- WHAT TO DO: Return exactly the lines of the records below, starting at the line that contains "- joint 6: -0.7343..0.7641" and ending at the line that contains "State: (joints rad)", with both of those lines kept.

- DATASET RECORDS:
──────────

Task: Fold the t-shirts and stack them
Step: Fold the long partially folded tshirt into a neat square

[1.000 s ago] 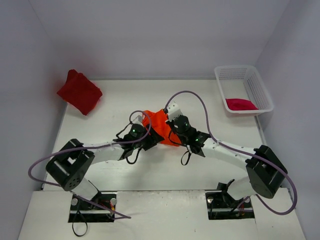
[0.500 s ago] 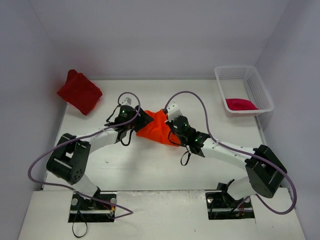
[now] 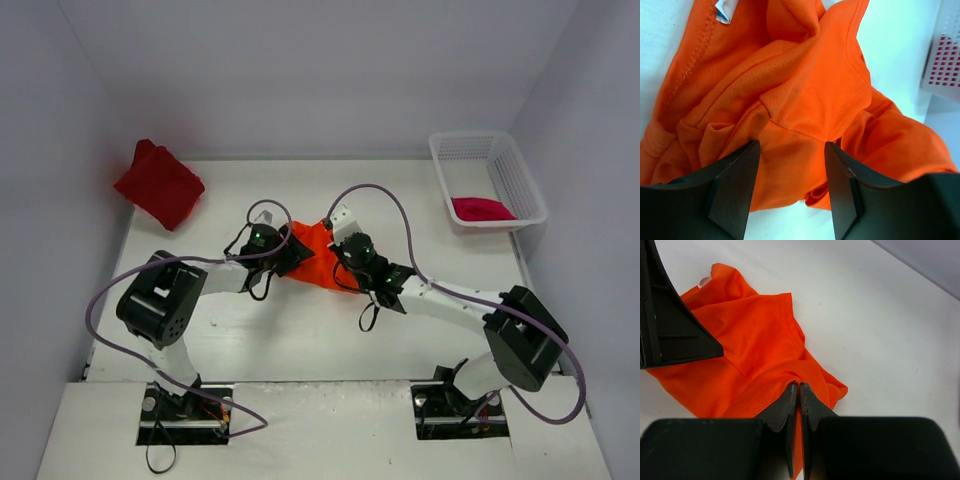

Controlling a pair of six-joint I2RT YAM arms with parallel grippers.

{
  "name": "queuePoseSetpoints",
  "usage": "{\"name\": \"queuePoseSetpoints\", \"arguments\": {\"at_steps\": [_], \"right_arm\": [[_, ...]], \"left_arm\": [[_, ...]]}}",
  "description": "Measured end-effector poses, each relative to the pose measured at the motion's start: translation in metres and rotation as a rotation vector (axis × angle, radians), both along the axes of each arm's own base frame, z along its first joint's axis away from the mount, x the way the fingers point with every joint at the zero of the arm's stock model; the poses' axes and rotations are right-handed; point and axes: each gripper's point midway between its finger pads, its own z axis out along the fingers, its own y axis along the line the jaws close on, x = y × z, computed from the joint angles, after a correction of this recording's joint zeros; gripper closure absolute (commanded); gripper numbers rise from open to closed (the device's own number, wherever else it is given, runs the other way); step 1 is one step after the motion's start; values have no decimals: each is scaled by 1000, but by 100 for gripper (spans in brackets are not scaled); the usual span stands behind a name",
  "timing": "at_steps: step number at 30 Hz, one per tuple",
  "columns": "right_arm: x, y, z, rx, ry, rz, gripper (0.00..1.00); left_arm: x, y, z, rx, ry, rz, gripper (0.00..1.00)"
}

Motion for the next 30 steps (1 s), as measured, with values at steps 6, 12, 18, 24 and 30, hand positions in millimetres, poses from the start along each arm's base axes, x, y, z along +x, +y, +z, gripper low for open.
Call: {"name": "queuePoseSetpoints", "arguments": {"at_steps": [6,12,18,24,30], "right_arm": [[3,7,-5,-14,13,6,100],[9,18,0,-12,5,16,100],[17,26,-1,-32,4,26,100],[26,37,-4,-37,7,36,100],[34,49,-10,-43,15,49,100]], "left_arm": [[1,-3,-2,-50,-24,8,50],[0,-3,-2,-65,-39,11,50],[-2,-2,-2,-69,-47,11,50],[-8,1,-2,-74,-48,13,50],[-15,5,-3,-75,-43,17,50]]}}
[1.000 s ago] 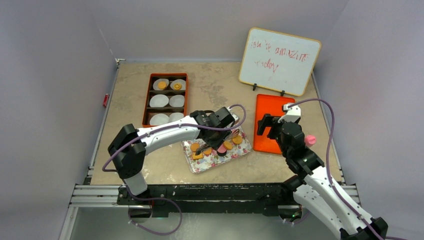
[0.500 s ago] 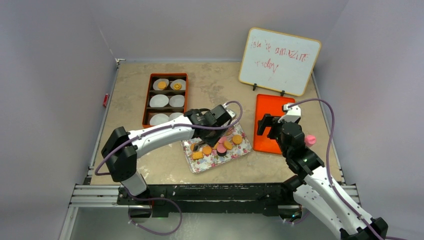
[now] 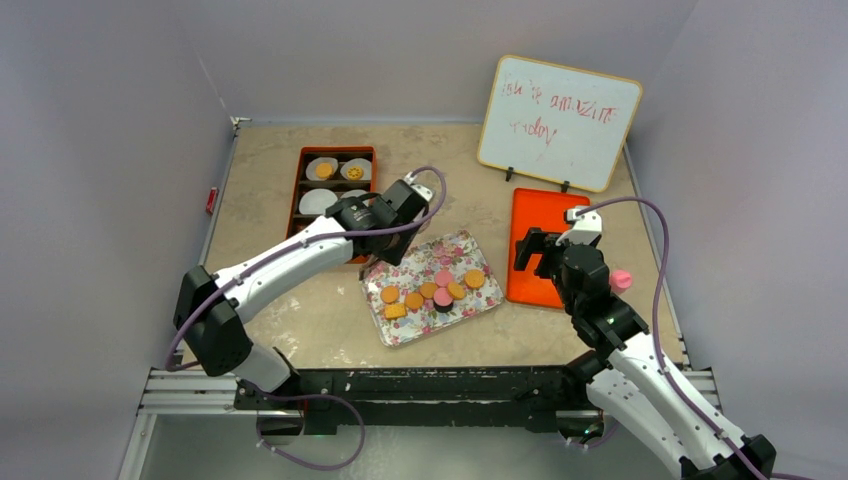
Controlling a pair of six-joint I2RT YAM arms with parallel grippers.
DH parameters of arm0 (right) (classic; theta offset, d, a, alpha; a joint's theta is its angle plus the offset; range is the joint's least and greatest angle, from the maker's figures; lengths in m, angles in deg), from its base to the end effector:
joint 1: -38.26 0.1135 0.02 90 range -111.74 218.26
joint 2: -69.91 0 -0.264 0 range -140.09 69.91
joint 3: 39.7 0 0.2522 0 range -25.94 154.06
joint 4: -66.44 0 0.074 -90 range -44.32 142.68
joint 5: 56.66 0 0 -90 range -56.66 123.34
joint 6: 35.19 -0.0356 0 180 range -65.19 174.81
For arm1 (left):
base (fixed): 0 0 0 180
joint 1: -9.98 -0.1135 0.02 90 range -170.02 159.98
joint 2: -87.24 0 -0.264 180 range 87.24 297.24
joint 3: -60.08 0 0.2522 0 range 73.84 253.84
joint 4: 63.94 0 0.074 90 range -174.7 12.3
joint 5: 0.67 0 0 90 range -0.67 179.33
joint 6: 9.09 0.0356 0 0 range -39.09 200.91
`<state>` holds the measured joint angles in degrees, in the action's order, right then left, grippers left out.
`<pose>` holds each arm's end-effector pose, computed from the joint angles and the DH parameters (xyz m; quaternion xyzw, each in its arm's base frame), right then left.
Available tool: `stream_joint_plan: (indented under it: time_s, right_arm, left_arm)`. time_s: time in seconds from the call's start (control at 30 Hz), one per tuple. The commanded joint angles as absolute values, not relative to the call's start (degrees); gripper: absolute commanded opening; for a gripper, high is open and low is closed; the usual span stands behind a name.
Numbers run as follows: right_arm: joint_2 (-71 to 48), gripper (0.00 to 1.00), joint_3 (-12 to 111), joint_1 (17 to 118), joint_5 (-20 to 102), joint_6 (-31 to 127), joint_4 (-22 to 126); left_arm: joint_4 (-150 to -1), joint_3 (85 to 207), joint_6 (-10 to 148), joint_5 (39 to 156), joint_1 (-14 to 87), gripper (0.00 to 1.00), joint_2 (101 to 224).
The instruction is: Pack the cookies
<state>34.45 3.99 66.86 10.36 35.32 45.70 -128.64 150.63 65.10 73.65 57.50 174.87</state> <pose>0.1461 0.0638 0.2796 0.0636 0.7718 0.1080 0.6234 0.2179 -0.2237 0.2947 0.2305 0.9333 -0.0142 0.2750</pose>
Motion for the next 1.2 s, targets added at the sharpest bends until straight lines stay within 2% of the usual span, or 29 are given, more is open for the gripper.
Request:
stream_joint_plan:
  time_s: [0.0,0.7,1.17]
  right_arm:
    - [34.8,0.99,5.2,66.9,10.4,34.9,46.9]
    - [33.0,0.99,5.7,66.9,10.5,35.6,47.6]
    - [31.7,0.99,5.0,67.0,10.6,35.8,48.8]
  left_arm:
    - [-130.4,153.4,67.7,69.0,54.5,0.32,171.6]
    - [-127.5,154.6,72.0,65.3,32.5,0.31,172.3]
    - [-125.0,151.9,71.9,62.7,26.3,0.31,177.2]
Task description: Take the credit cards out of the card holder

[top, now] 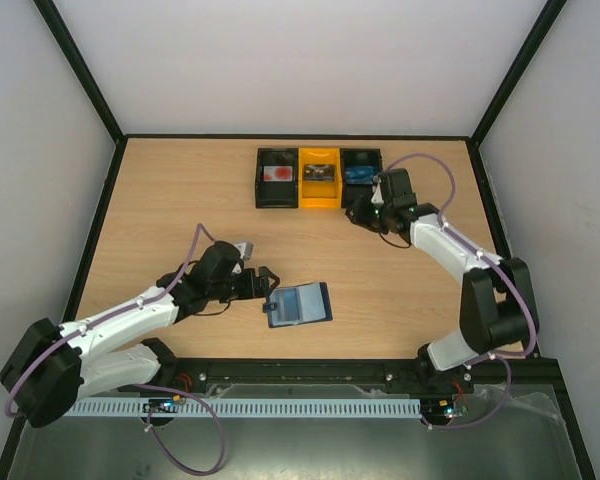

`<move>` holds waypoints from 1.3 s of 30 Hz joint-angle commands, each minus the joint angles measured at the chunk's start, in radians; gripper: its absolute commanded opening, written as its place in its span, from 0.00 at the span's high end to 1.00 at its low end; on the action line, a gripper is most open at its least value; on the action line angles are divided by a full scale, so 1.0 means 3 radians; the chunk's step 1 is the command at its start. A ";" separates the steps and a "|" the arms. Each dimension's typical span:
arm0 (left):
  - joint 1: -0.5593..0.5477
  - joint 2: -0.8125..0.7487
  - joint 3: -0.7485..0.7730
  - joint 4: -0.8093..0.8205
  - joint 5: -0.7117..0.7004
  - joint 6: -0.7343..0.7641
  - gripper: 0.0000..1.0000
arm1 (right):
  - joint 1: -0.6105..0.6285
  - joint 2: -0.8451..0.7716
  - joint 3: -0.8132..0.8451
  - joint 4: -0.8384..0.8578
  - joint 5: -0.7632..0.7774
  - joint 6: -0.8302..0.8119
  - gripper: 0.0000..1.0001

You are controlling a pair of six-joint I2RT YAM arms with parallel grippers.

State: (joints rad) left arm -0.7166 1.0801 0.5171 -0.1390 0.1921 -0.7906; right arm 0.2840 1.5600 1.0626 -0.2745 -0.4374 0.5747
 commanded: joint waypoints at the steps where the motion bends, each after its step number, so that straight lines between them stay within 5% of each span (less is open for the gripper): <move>1: 0.0006 -0.0105 -0.0130 0.0121 0.0155 -0.0070 0.11 | 0.0189 -0.0426 -0.0462 0.0373 -0.0034 0.0185 0.72; 19: -0.0169 0.0150 -0.0609 0.1392 0.0717 -0.0623 0.14 | 0.1321 -0.1380 -0.1669 0.0902 0.0261 0.0801 0.72; 39: -0.0569 0.0789 -0.0326 0.1821 0.0647 -0.0899 0.13 | 0.2017 -0.1116 -0.2382 0.1783 0.0567 0.1318 0.75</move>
State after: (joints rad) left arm -0.8753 1.2842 0.4072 0.3565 0.4049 -1.0340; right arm 0.8722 1.1870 0.3763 0.1787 -0.3088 0.9443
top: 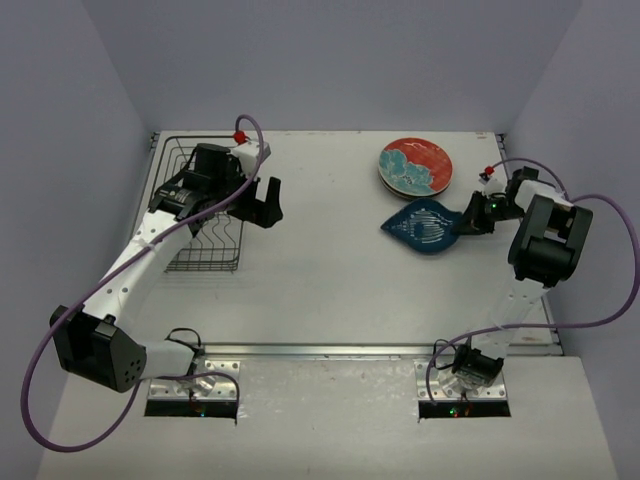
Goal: Unload the plates from the dish rack
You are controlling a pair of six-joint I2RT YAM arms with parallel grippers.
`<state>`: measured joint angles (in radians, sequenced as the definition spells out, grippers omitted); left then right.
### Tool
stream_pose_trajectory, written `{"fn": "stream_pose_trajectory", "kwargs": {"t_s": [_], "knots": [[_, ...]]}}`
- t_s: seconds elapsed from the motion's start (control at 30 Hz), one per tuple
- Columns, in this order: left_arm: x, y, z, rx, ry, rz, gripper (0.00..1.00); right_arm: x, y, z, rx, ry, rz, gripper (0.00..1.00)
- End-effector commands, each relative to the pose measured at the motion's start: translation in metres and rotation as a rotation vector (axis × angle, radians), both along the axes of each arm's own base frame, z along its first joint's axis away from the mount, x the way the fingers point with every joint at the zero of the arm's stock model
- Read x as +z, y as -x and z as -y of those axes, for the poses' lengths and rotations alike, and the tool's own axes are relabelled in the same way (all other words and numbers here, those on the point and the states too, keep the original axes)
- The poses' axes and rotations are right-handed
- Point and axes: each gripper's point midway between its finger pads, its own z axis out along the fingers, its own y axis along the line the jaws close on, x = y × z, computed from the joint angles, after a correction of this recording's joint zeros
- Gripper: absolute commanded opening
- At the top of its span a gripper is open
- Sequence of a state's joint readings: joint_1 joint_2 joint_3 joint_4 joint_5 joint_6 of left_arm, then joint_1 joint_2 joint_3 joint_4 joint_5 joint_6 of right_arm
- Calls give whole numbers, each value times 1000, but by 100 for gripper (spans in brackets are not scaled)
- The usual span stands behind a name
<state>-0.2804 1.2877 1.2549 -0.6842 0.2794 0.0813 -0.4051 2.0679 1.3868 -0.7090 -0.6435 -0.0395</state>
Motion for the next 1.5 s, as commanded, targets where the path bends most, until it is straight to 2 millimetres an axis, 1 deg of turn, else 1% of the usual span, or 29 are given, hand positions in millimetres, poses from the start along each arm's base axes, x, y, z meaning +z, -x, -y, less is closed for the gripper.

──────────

- RESULT OF THIS EXERCISE:
  - joint 6: -0.7343..0.7641
  - gripper: 0.0000..1.0000
arm1 (right):
  - joint 1: -0.6105..0.6285
  - joint 2: -0.8451..0.7716
  - joint 3: -0.8132..0.8451
  - joint 4: -0.8384..0.8578
  - joint 5: -0.7632..0.7774
  - joint 6: -0.8302..0.8119
  - gripper: 0.0000..1.0001

You are controlling a pair of six-joint I2RT YAM arms with parallel grippers.

State: (joints rad) left arm -0.7166 1.0801 0.5171 -0.1390 0.1921 -0.7906; right arm 0.2840 1.5600 1.0626 -0.2745 -0.4374 0.5747

This output is complete, and the exercise is done.